Voorlopig verslag van de vaste commissie voor algemene zaken en huis der koningin - Verklaring dat er grond bestaat een voorstel in overweging te nemen tot verandering in de Grondwet van de bepaling met betrekking tot de voorziening in aangelegenheden, waarbij twee of meer gemeenten zijn betrokke, alsmede van de bepaling inzake geschillen tussen openbare lichamen
Inhoudsopgave van deze pagina:
VOORLOPIG VERSLAG VAN DE VASTE COMMISSIE VOOR ALGEMENE ZAKEN EN HUIS DER KONINGIN Vastgesteld 2 oktober 1979
De leden van de fractie van het C.D.A. wilden allereerst hoewel de behandeling van wetsontwerp 13992 (Artikel 7.10) in de Tweede Kamer is aangehouden, toch terzake een tweetal opmerkingen maken. Naar hun oordeel terecht heeft de overweging gegolden, dat behandeling van het wetsvoorstel 13992 nu te zeer zou vooruitlopen op de bestuurlijke reorganisatie; zeker waar de Regering heeft verklaard, dat de voornemens ten aanzien van de bestuurlijke reorganisatie binnen de huidige grondwetsbepalingen kunnen worden verwezenlijkt. Zij stelden de Regering de vraag, of intrekking van wetsvoorstel 13992 terwille van het handhaven van in onze staatkundige historie gewortelde provincies en gemeenten (in welke nieuwe structuur ook) niet de voorkeur zou verdienen.Zij herinnerden eraan, dat men met het aanhouden van wetsontwerp 13992 wilde demonstreren, dat in de grondwetswijziging niet vooruitgelopen wordt op de nog wettelijk vast te leggen bestuurlijke reorganisatie.
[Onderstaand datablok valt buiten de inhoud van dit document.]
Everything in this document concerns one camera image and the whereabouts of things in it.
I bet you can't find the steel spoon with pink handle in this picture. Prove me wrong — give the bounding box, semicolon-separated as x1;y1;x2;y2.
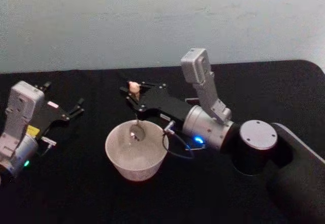
127;81;147;142

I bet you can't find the thin dark right gripper cable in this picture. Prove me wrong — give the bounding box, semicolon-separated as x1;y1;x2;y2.
162;120;196;160

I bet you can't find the white bowl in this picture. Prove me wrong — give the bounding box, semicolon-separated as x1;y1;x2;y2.
105;120;170;182

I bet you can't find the black table cloth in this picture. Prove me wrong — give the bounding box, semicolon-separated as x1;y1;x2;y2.
0;59;325;224

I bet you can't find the thin dark gripper cable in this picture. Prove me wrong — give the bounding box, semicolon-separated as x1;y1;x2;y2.
162;120;196;160
37;136;58;156

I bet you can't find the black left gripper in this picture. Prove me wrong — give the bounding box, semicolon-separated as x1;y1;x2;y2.
27;81;85;140

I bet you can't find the pale grey wall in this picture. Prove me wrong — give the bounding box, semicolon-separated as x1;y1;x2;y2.
0;0;325;74

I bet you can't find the thin dark left gripper cable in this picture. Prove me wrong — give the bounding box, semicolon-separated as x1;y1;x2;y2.
37;136;58;156

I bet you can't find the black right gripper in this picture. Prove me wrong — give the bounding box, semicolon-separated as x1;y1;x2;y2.
119;82;194;131

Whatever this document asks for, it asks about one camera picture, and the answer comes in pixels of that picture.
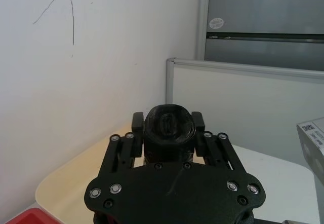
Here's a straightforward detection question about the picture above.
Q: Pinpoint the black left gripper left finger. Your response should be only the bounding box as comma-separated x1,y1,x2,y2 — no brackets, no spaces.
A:
100,111,145,178

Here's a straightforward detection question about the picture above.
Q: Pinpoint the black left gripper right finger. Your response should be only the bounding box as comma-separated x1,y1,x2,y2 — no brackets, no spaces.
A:
191,111,244,176

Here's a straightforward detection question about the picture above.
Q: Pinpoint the black round plastic piece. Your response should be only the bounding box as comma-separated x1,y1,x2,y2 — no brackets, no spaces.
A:
142,103,196,164

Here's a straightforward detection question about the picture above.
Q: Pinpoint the red plastic tray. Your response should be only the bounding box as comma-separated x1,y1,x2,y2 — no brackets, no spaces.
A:
2,207,65,224

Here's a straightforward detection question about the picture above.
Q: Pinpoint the round white sticker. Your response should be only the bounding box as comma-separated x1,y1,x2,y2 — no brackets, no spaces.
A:
209,17,225,29

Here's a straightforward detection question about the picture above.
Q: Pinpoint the grey metal cabinet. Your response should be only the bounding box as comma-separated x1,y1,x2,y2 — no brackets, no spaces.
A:
194,0,324,71

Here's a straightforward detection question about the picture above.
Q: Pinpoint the white partition with grey frame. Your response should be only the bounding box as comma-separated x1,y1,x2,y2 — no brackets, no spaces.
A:
166,57,324,164

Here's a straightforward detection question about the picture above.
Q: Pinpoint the pale grey camera box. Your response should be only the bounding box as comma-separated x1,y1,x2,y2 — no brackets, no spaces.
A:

De vraag van deze leden aan de Regering is, of dit argument ook voor andere artikelen in hoofdstuk 7 geldend geacht kan worden; gedacht wordt o.m. aan 7.5a en 7.13. De aan het woord zijnde leden vroegen vervolgens, of met het klaarblijkelijk aansluiten op artikel 7.13 met het voorontwerp van Wet Gemeenschappelijke Regelingen niet op de bestuurlijke reorganisatie vooruitgelopen wordt. De verantwoordelijke bewindslieden noemen de te wijzigen wet een sluitstuk van de bestuurlijke reorganisatie. Bovendien blijken zij (op basis van straks 7.13?) voor te staan, dat de staten van de (nieuwe) provincies hun provincie in samenwerkingsgebieden indelen. Daar het opleggen van samenwerking op autonoom terrein met betrekking tot (provincies en) gemeenten zonder grondwettelijke basis niet mogelijk is, moet de vraag worden gesteld, of aan deze veiligstelling wordt beantwoord, wanneer in een systeem van decentralisatie niet meer aan de gemeenten zelf het bepalen van een samenwerkingsgebied (zij het op aanwijzing) wordt overgelaten, doch bij uitsluiting aan provinciale staten.
Gaarne vernamen deze leden van de Regering of de indruk juist is, dat een en ander niet de voorde hand liggende bedoeling van artikel 7.13 zal zijn.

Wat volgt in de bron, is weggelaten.